● **Assignment**: Take the material below from its first line through the line containing "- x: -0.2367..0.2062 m" and, please, write those lines again exactly.

● **Information provided**:
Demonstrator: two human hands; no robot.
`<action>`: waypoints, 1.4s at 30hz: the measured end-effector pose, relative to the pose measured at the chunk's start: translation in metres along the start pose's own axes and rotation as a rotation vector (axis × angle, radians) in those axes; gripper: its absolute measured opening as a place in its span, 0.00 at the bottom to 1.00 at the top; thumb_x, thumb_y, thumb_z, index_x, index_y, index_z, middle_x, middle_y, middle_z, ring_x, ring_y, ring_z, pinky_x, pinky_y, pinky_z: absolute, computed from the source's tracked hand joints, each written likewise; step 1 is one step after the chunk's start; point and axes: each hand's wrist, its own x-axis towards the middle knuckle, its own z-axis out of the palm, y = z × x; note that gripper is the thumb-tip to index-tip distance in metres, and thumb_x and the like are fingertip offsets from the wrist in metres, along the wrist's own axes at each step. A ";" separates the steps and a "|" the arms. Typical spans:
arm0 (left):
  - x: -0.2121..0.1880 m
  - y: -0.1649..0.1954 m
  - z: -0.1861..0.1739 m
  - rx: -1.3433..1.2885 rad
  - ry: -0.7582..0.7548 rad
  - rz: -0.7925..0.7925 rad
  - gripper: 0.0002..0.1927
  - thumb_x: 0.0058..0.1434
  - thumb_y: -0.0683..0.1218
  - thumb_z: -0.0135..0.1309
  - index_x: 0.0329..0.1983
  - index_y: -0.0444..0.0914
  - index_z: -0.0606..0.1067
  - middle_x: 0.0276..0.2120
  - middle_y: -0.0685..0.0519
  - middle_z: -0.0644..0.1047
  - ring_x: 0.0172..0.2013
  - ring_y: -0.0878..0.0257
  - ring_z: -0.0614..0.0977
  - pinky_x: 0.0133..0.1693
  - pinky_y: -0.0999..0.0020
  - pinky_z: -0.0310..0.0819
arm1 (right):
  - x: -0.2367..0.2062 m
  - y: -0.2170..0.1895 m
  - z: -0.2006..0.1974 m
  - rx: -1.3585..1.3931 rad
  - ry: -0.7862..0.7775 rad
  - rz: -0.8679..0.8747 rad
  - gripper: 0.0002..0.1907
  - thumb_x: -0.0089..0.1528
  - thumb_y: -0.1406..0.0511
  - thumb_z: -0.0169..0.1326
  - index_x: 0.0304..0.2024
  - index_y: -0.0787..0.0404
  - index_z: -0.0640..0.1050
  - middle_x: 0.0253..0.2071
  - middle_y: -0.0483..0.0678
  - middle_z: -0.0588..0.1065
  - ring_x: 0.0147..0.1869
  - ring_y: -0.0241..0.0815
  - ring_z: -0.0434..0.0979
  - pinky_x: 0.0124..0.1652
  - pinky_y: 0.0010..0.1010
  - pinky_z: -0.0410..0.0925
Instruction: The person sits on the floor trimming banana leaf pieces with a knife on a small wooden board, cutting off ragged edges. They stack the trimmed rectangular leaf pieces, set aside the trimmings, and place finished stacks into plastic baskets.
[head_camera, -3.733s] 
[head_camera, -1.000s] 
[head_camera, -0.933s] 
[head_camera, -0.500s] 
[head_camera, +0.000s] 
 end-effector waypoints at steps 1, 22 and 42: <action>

● **Exercise output**:
Demonstrator: two human hands; no robot.
`<action>`: waypoints, 1.4s at 30hz: the measured end-effector pose, relative to the pose measured at the chunk's start: translation in metres along the start pose's own axes and rotation as a rotation vector (axis × angle, radians) in those axes; gripper: its absolute measured opening as a place in its span, 0.00 at the bottom to 1.00 at the top; thumb_x, thumb_y, thumb_z, index_x, index_y, index_z, middle_x, middle_y, middle_z, ring_x, ring_y, ring_z, pinky_x, pinky_y, pinky_z: absolute, computed from the source's tracked hand joints, each written likewise; step 1 is one step after the chunk's start; point and axes: each hand's wrist, its own x-axis towards the middle knuckle, its own z-axis out of the palm, y = z × x; note that gripper is the thumb-tip to index-tip distance in metres, and thumb_x and the like are fingertip offsets from the wrist in metres, along the wrist's own axes at each step. A ";" separates the steps and a "|" the arms. Typical spans:
arm0 (left):
  - x: -0.2121..0.1880 m
  - y: -0.1649..0.1954 m
  - z: -0.1861..0.1739 m
  - rx: -1.3433..1.2885 rad
  - ry: -0.7582..0.7548 rad
  - rz: -0.7925..0.7925 rad
  - gripper: 0.0002..0.1927
  - thumb_x: 0.0058..0.1434
  - thumb_y: -0.0683..0.1218
  - thumb_z: -0.0135..0.1309
  - index_x: 0.0329..0.1983
  - index_y: -0.0444..0.0914
  - index_z: -0.0606..0.1067
  - middle_x: 0.0276..0.2120
  - middle_y: -0.0685..0.0519
  - middle_z: -0.0644..0.1047
  - ring_x: 0.0172..0.2013
  - ring_y: -0.0878..0.0257
  - ring_z: -0.0614..0.0977
  - pinky_x: 0.0133..0.1693
  - pinky_y: -0.0999..0.0020
  - pinky_z: -0.0310..0.0819
arm1 (right):
  - x: -0.2367..0.2062 m

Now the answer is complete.